With less money to work with, cities need to innovate to position themselves to succeed in the future, all the while taking care of today. Cleveland Mayor Frank Jackson summed up the panelists’ strategy this way: You have to plan for good times and for bad times. When the hard times come, he said, it’s too late. Jackson said his administration had already made a lot of hard cuts before the 2008 financial crisis, trimming anything not deemed critical. As a result, he said, Cleveland’s landing was softer because the city had planned for it. It was still hard, Jackson admitted, but because the city wasn’t forced to tap money set aside for investments in the future, it was better positioned to take advantage of improving conditions.
Roxanne Qualls, Cincinnati’s vice mayor, echoed Jackson’s sentiments. In Cincinnati, as in Cleveland, the mantra is to have a structurally balanced budget. But she argued that while budgets have been cut—slashed, even—there seems to be “a lack of will on the revenue side.” The city reduced the workforce by 1,000 people, but Qualls still sees a lack of investment in some of Cincinnati’s neighborhoods.
Cincinnati’s solution is twofold: 1) building a new “priority-driven budget” by working with communities on setting priorities for expenditures, and 2) establishing a tax commission to look at how tax policies grow or inhibit jobs. Results, Qualls said, should be in by the end of the year.
It's a myth, Fitzgerald said, that if you cut taxes, businesses will come to your community.
Allegheny County’s Fitzgerald made a novel observation: Tax rates aren’t as important to businesses as they are made out to be. It’s a myth, Fitzgerald said, that if you cut taxes, businesses will come to your community. “Companies rarely say that that is what they want. They want help with training employees. ‘Can you provide better transit for our employees to get to work? We need an off-ramp to get goods and services in and out of this community.’ But day after day we see politicians signing pledges to never raise taxes [on businesses]. It’s shortsighted and goes against good governance.”
The main issue, as Fitzgerald sees it, is that leaders simply “haven’t restructured for a new city and region.” As the manufacturing sector fades in relative dominance, new industry–government partnerships need to be formed. “We still have manufacturing, but we’ve diversified,” Fitzgerald said. “We have information technology, life sciences. We make movies.” He also pointed to the area’s success at spinning off the research initiatives into companies and into jobs.
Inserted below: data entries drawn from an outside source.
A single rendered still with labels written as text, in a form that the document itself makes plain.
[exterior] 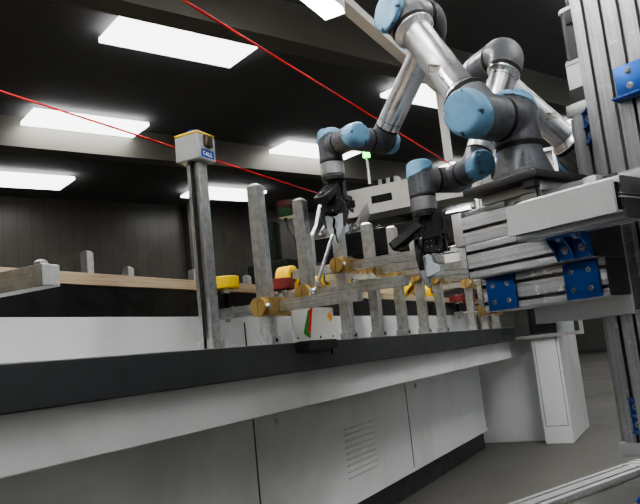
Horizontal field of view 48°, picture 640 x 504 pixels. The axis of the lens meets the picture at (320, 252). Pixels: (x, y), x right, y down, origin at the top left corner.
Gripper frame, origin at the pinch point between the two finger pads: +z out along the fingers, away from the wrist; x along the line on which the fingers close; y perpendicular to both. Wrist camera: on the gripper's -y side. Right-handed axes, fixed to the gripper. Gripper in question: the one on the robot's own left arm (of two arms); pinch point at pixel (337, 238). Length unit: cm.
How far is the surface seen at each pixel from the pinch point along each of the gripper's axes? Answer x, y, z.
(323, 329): 5.3, -5.0, 27.2
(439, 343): 4, 98, 35
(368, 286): -10.7, -4.8, 16.4
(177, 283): 27, -44, 12
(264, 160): 355, 564, -215
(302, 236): 7.1, -9.0, -1.1
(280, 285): 17.6, -6.9, 12.3
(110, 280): 27, -69, 12
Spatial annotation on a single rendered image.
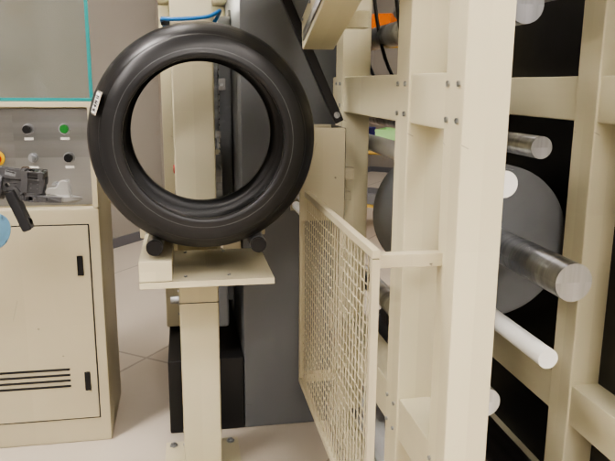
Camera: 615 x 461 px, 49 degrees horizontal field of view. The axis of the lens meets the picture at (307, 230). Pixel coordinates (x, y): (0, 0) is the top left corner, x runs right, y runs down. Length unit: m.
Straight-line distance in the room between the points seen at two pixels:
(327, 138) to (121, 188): 0.70
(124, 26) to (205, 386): 3.97
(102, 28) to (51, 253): 3.34
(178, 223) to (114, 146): 0.25
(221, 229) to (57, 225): 0.88
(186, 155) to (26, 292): 0.82
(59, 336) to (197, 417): 0.60
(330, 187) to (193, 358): 0.74
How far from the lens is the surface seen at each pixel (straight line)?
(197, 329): 2.32
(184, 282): 1.88
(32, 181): 1.93
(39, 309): 2.63
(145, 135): 6.02
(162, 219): 1.80
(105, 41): 5.70
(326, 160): 2.17
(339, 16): 1.92
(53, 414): 2.78
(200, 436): 2.48
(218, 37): 1.78
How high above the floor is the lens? 1.33
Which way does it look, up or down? 12 degrees down
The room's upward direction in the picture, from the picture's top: straight up
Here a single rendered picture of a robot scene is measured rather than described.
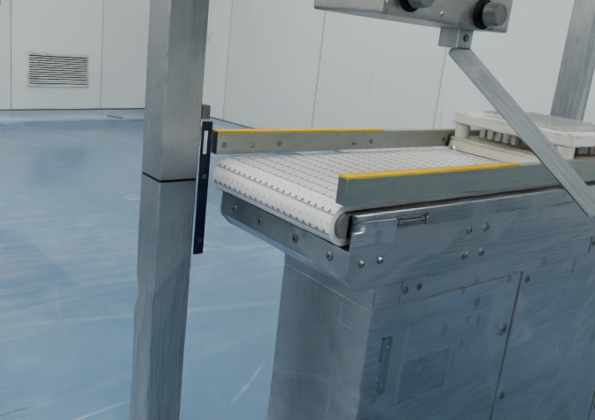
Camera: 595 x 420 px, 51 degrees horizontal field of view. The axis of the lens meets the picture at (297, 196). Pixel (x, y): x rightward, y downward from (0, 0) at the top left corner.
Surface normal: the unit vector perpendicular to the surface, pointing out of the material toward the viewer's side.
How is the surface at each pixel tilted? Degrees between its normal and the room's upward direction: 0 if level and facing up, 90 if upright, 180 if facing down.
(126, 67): 90
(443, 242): 90
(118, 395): 0
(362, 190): 90
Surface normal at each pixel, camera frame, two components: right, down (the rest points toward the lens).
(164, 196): 0.62, 0.26
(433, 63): -0.68, 0.11
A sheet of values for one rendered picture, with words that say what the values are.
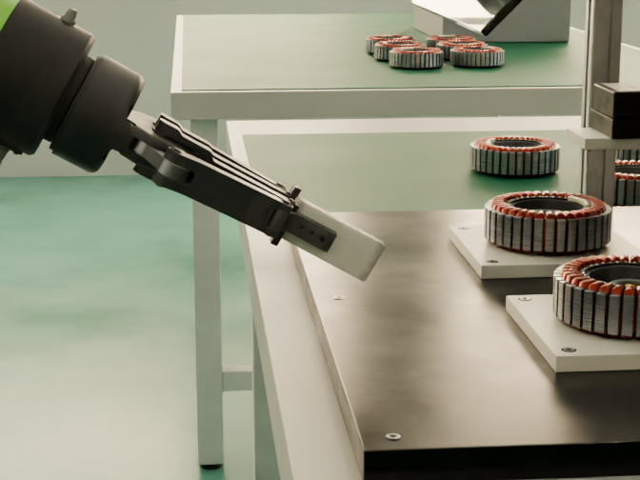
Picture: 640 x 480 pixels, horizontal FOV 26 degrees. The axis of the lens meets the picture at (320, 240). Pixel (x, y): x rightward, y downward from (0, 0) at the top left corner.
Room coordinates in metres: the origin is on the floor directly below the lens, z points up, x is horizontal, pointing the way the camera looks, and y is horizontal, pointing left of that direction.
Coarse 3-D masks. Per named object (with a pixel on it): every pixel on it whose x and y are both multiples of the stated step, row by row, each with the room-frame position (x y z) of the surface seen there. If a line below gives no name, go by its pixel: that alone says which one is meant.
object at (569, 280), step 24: (576, 264) 0.99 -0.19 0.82; (600, 264) 1.00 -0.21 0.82; (624, 264) 1.00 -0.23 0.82; (576, 288) 0.93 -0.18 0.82; (600, 288) 0.93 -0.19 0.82; (624, 288) 0.93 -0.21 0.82; (576, 312) 0.93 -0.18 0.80; (600, 312) 0.92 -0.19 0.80; (624, 312) 0.91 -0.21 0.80; (624, 336) 0.92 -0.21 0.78
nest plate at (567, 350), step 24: (528, 312) 0.98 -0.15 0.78; (552, 312) 0.98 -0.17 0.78; (528, 336) 0.96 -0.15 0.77; (552, 336) 0.93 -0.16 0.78; (576, 336) 0.93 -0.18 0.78; (600, 336) 0.93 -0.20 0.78; (552, 360) 0.89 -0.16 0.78; (576, 360) 0.88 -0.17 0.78; (600, 360) 0.89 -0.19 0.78; (624, 360) 0.89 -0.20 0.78
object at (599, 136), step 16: (592, 96) 1.24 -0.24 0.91; (608, 96) 1.19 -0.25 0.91; (624, 96) 1.18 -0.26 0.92; (592, 112) 1.23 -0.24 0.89; (608, 112) 1.19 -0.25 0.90; (624, 112) 1.18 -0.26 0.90; (576, 128) 1.24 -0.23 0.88; (592, 128) 1.23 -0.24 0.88; (608, 128) 1.19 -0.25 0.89; (624, 128) 1.18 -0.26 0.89; (576, 144) 1.20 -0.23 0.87; (592, 144) 1.18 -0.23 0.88; (608, 144) 1.18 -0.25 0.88; (624, 144) 1.18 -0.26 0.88
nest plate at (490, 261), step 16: (464, 240) 1.21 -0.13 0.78; (480, 240) 1.21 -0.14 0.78; (624, 240) 1.21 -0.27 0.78; (464, 256) 1.20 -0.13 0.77; (480, 256) 1.15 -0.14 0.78; (496, 256) 1.15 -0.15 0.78; (512, 256) 1.15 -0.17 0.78; (528, 256) 1.15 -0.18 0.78; (544, 256) 1.15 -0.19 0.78; (560, 256) 1.15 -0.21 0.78; (576, 256) 1.15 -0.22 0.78; (480, 272) 1.13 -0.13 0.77; (496, 272) 1.13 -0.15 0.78; (512, 272) 1.13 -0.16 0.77; (528, 272) 1.13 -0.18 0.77; (544, 272) 1.13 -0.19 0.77
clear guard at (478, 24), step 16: (416, 0) 0.99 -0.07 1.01; (432, 0) 0.94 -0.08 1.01; (448, 0) 0.90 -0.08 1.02; (464, 0) 0.86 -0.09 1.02; (480, 0) 0.82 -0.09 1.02; (496, 0) 0.79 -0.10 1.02; (512, 0) 0.76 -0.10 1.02; (448, 16) 0.86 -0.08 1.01; (464, 16) 0.82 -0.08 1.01; (480, 16) 0.79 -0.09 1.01; (496, 16) 0.76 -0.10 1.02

Moreover, even during times of belt-tightening, there is room for forward-looking projects. One of Cincinnati’s most promising developments is happening on its riverfront, where a series of public–private investments has created a bustling retail and entertainment district. Elsewhere in the city, partnerships with universities and hospitals in the Uptown neighborhood have produced new efforts to improve human, social, economic, and physical conditions in the area. And a newly created innovation task force is trying to help spin more commercial ventures out of the world-renowned Cincinnati Children’s Hospital Medical Center.
But why encourage these types of institutions to grow when they don’t directly contribute to the region’s tax coffers? Because indirectly, they do.
The key is the “connectivity between the institutions,” Jackson said. “If this happens in the right way, it offsets what they don’t pay in property taxes because you grow an economy. Our hospitals… procure billions of dollars in goods and services each year. The more it can flow into our economy, the more it can support local business, and the more people will stay employed.”